* [What is needed]: Only the lines from the top of the data through the line with "target: wooden tabletop" should be repeated, each exactly as written.

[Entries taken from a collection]
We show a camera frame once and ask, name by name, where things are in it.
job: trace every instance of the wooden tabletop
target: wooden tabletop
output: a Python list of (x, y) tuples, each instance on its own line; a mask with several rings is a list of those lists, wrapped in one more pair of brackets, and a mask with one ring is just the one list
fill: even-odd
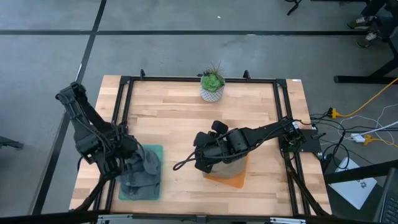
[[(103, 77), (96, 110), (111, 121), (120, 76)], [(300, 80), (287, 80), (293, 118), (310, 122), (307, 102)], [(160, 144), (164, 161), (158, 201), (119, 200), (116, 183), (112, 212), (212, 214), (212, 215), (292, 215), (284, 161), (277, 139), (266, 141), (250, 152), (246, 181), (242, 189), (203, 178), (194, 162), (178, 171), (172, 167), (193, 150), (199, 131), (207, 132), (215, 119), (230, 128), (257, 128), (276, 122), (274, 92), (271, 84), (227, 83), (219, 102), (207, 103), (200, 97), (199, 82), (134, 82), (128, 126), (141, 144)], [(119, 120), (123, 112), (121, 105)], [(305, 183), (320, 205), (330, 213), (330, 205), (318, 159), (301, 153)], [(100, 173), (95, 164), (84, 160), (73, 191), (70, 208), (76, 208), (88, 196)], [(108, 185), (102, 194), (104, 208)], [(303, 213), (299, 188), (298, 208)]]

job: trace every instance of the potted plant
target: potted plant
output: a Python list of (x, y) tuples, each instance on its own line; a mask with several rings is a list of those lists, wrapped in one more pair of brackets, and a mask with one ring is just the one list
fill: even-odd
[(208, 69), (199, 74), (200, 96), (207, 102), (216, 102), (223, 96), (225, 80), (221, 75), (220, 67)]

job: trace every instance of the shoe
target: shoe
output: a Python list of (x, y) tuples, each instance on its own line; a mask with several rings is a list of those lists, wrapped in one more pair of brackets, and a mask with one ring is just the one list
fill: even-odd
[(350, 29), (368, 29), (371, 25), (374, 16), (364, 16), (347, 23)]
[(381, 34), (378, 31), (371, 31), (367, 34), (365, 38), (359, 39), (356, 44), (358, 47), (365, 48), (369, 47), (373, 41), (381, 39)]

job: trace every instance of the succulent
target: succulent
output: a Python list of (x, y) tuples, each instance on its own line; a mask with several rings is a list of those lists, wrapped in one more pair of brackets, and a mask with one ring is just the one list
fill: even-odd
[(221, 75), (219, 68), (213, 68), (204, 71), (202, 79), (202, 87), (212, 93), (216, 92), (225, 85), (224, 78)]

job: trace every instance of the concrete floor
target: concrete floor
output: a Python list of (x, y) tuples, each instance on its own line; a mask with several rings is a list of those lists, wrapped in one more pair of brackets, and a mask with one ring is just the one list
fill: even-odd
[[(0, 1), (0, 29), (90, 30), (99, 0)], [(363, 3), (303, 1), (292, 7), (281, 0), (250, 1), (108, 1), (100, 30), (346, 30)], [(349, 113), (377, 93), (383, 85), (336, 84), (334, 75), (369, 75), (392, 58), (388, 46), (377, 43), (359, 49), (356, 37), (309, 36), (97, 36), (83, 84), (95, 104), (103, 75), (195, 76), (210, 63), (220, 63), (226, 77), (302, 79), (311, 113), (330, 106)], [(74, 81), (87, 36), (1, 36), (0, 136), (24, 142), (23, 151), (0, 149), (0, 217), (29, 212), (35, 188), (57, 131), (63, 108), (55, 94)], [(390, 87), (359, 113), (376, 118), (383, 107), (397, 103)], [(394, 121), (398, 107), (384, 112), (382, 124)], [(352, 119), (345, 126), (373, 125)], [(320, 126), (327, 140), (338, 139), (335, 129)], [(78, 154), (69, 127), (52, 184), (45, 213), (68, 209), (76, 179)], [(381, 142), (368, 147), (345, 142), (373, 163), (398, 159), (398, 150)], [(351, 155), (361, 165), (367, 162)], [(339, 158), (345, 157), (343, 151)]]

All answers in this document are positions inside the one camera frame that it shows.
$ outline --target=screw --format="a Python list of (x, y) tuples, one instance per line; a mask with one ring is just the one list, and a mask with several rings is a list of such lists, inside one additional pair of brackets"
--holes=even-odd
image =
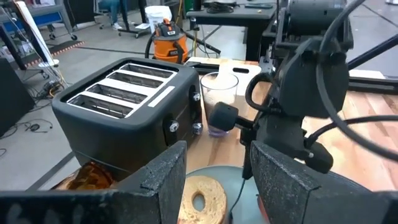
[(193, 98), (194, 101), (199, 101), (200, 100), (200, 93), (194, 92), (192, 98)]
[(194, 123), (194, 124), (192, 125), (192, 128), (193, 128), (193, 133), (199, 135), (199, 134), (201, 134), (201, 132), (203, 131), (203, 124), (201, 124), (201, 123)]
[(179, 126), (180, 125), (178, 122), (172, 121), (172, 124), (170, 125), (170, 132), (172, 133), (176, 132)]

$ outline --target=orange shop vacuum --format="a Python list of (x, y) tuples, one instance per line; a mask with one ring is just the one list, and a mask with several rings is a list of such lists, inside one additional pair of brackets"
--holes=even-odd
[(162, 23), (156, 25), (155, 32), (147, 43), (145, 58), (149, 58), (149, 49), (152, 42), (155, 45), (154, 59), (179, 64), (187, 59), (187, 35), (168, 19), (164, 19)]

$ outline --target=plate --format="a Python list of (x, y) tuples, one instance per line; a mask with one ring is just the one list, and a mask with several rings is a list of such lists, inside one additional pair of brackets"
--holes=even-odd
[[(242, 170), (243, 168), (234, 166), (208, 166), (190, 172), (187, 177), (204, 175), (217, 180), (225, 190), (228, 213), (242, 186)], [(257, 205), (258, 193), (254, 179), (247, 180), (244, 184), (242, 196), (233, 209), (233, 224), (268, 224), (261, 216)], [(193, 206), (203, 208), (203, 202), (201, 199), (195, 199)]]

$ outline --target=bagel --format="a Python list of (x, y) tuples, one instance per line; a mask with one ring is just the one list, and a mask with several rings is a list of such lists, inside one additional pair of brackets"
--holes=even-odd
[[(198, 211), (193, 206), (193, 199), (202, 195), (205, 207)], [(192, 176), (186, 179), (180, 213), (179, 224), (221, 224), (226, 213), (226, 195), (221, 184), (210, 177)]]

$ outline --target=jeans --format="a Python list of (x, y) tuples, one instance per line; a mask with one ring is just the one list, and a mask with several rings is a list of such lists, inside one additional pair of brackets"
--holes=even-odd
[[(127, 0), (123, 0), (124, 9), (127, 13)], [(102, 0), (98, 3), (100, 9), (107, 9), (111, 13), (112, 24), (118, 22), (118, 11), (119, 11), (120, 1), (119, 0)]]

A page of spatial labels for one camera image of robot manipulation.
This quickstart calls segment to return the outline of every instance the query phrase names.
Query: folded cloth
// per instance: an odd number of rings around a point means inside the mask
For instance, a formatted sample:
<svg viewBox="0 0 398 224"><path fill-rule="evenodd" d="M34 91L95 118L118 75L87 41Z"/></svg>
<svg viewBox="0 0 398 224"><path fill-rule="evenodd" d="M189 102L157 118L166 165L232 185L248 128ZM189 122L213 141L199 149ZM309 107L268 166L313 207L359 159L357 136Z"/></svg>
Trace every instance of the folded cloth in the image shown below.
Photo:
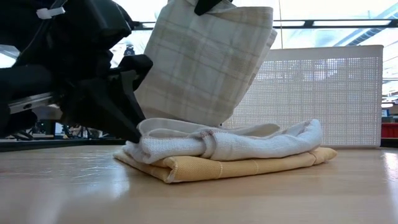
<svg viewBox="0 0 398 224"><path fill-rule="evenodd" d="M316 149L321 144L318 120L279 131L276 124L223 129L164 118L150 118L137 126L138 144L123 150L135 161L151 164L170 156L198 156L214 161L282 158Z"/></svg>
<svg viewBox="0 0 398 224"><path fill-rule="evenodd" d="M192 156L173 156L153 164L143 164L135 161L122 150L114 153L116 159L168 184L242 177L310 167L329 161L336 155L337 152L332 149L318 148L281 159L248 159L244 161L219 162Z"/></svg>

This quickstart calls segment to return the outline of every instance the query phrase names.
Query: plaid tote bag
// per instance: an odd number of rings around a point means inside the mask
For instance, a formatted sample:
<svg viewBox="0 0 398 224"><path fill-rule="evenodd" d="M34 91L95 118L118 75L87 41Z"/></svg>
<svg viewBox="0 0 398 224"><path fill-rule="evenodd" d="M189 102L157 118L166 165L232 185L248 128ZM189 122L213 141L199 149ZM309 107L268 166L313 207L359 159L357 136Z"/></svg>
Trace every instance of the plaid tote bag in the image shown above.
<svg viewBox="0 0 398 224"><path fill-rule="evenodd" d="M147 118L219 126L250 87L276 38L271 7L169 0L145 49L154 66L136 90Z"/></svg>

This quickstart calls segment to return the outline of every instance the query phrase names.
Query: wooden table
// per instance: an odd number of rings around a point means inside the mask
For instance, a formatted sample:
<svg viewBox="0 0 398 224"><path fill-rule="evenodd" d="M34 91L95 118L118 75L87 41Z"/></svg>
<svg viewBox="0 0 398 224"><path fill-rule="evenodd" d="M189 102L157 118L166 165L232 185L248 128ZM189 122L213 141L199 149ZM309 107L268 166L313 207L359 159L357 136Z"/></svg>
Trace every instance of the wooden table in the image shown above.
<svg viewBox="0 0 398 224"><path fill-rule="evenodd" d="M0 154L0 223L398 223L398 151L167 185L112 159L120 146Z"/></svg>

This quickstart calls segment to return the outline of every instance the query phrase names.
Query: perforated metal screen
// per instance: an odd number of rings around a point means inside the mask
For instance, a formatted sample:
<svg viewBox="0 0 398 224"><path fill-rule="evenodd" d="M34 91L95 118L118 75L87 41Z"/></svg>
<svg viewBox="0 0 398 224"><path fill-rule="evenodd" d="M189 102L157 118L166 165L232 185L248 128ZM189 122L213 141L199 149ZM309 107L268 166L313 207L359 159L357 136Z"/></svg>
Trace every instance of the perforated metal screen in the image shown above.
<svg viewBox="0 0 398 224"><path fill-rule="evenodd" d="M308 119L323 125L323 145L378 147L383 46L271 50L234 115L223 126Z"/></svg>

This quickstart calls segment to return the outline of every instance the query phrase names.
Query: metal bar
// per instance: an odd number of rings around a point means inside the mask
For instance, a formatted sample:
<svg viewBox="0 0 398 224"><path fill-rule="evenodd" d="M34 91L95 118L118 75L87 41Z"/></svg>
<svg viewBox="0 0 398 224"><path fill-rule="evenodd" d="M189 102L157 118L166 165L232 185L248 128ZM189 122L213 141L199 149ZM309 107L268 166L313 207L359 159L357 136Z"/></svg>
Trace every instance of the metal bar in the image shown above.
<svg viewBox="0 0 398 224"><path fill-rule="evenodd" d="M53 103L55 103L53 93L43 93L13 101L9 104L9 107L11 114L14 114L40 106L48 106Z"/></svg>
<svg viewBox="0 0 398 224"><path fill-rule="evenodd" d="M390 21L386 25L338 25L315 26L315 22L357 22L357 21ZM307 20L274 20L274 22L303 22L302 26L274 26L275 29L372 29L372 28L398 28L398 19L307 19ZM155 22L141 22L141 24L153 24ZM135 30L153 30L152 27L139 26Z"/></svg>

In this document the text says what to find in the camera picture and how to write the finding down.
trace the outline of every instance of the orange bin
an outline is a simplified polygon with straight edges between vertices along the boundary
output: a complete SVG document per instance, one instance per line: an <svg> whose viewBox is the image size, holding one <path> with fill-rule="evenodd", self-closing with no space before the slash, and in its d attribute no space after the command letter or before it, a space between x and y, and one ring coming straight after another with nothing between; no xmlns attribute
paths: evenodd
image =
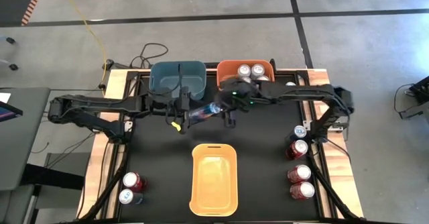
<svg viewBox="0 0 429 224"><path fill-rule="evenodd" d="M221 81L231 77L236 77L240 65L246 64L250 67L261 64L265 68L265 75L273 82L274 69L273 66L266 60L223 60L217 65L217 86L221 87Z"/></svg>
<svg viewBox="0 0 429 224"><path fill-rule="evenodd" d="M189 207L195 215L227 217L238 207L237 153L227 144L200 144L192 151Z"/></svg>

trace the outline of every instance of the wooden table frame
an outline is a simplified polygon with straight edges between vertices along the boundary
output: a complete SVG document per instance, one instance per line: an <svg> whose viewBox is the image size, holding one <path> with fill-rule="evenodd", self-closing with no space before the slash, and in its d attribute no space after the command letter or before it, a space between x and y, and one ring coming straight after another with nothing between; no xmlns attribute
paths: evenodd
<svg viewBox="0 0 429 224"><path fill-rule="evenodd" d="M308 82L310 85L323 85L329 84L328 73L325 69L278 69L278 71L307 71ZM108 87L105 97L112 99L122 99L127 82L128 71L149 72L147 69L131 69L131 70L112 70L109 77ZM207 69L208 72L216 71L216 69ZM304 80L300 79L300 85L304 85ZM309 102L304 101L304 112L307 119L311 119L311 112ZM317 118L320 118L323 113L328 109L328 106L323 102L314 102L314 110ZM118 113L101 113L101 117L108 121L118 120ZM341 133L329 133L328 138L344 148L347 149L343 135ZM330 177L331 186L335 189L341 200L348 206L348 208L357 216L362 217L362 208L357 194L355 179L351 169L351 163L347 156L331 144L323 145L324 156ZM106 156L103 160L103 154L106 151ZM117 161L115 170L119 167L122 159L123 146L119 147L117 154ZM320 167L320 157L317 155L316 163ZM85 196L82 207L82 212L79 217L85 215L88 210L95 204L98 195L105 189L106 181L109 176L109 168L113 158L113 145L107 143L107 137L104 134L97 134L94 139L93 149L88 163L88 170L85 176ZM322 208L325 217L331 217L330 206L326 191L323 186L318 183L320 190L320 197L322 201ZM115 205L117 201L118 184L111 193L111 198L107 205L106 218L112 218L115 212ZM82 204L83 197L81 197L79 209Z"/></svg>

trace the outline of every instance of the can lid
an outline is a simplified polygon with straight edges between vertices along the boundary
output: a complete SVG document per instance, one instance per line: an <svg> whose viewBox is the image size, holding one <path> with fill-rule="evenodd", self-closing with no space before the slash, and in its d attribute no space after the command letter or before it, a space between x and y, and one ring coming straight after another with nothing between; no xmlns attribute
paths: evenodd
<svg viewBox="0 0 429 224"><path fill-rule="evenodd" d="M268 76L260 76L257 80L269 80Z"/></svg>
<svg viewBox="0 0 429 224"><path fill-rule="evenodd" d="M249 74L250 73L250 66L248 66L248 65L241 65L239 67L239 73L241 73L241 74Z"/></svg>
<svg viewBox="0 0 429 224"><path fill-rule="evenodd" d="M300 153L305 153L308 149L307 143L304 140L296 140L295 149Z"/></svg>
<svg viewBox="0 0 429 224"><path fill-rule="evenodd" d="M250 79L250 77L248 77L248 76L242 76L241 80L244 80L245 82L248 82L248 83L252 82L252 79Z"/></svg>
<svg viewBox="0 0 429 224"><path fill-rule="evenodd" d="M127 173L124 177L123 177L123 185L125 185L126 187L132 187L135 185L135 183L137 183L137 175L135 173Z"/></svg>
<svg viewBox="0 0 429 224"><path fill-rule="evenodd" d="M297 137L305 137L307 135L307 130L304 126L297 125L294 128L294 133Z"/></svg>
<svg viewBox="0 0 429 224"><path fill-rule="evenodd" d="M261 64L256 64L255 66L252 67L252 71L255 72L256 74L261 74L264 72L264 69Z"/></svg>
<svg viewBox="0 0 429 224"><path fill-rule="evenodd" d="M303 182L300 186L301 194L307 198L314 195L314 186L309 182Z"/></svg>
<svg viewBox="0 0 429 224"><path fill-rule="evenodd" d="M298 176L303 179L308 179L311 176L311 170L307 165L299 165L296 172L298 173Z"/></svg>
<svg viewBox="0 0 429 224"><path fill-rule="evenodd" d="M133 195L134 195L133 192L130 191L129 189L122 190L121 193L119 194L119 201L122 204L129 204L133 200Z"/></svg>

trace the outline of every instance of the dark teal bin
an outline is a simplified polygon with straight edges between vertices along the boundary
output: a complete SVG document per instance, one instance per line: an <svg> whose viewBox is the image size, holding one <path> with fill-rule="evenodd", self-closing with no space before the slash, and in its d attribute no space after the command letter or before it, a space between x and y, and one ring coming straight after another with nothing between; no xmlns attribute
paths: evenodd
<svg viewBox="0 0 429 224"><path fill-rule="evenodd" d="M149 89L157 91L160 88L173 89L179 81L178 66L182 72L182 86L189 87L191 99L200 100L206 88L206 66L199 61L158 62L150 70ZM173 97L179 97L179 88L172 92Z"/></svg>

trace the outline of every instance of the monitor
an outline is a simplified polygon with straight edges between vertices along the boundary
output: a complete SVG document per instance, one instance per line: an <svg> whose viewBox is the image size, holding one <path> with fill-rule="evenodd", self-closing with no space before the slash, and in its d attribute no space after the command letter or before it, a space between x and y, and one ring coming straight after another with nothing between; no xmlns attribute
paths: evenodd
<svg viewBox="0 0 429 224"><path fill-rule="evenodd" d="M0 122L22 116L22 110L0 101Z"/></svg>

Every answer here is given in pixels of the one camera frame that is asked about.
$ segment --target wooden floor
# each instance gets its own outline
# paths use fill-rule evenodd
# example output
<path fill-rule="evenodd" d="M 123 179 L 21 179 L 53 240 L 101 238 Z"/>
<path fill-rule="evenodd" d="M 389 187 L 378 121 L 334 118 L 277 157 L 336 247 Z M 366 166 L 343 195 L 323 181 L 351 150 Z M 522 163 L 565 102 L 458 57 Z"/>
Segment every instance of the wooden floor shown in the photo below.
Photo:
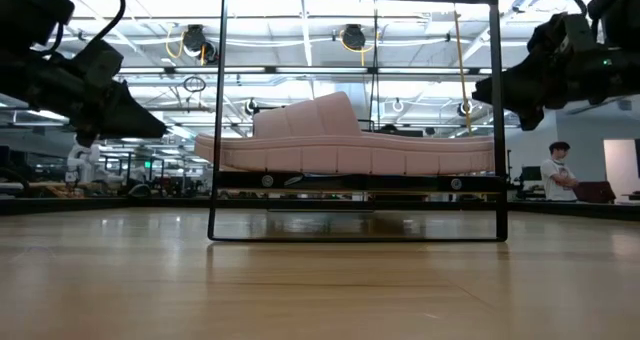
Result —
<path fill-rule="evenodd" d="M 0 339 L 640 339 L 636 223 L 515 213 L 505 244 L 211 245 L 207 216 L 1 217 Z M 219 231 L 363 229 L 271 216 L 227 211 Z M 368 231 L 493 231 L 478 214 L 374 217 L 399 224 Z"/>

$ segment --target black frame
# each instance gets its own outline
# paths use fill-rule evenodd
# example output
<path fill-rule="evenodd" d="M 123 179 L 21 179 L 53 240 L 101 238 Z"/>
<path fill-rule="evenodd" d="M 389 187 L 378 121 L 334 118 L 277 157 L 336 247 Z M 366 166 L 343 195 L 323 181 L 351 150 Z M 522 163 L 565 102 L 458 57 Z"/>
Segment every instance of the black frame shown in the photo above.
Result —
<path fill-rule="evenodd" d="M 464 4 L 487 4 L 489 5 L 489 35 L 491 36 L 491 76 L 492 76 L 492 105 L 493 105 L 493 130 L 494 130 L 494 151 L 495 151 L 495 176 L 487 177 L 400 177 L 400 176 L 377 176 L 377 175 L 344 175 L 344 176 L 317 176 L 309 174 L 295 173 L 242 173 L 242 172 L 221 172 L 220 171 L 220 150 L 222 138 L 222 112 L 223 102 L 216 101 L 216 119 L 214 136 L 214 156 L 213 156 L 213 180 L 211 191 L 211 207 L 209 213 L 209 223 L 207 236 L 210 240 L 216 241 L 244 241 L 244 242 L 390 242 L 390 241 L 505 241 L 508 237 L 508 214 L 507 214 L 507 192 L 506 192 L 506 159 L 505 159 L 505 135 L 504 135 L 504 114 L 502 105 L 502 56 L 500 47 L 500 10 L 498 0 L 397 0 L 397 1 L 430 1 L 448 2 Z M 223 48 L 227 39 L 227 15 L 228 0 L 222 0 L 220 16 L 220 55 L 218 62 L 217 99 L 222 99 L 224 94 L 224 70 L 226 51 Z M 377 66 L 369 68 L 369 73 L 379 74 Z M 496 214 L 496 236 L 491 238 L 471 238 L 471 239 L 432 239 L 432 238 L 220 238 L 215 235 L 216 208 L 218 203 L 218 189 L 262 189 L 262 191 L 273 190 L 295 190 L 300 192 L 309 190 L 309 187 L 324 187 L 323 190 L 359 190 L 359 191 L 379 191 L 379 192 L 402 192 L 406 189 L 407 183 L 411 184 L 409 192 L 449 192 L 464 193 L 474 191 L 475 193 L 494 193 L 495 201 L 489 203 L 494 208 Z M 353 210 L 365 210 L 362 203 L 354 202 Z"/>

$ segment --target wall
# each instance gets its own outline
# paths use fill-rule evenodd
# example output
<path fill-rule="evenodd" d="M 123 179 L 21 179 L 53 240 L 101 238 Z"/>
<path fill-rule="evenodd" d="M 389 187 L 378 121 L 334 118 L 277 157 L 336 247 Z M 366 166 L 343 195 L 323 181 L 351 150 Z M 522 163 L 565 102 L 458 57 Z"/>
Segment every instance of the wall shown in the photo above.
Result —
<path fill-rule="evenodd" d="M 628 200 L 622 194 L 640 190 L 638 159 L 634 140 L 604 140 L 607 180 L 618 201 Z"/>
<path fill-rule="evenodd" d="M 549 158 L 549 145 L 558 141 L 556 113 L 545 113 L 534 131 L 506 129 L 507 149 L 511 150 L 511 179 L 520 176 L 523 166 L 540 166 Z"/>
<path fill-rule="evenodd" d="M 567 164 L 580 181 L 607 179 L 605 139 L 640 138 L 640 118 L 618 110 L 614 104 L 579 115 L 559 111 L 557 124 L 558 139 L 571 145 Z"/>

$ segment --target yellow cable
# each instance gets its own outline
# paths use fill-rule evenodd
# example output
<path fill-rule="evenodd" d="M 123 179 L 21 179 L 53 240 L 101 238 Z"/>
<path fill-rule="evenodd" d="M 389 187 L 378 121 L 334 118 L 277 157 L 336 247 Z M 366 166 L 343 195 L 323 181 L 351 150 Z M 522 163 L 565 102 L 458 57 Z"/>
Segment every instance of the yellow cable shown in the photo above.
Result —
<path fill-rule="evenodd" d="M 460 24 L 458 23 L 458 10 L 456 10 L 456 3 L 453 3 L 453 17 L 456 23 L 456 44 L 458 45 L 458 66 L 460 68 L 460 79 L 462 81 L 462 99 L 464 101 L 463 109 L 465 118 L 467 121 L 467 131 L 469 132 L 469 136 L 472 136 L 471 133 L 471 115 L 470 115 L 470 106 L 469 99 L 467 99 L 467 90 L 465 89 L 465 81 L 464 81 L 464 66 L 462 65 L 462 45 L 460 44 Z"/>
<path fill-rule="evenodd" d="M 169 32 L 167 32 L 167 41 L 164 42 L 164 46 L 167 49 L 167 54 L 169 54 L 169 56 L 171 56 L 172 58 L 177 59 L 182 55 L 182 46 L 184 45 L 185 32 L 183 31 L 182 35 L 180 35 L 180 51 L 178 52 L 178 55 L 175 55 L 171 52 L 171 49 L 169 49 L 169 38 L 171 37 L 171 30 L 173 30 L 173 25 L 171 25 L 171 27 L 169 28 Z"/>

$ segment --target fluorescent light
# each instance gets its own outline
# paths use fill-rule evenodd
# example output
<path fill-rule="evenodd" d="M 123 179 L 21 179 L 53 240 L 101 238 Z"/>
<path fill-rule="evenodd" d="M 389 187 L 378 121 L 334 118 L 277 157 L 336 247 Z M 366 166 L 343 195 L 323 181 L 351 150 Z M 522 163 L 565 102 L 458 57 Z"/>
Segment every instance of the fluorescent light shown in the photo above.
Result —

* [Response]:
We show a camera frame once and ask, name by name, where things are in it.
job: trace every instance of the wooden tabletop
target: wooden tabletop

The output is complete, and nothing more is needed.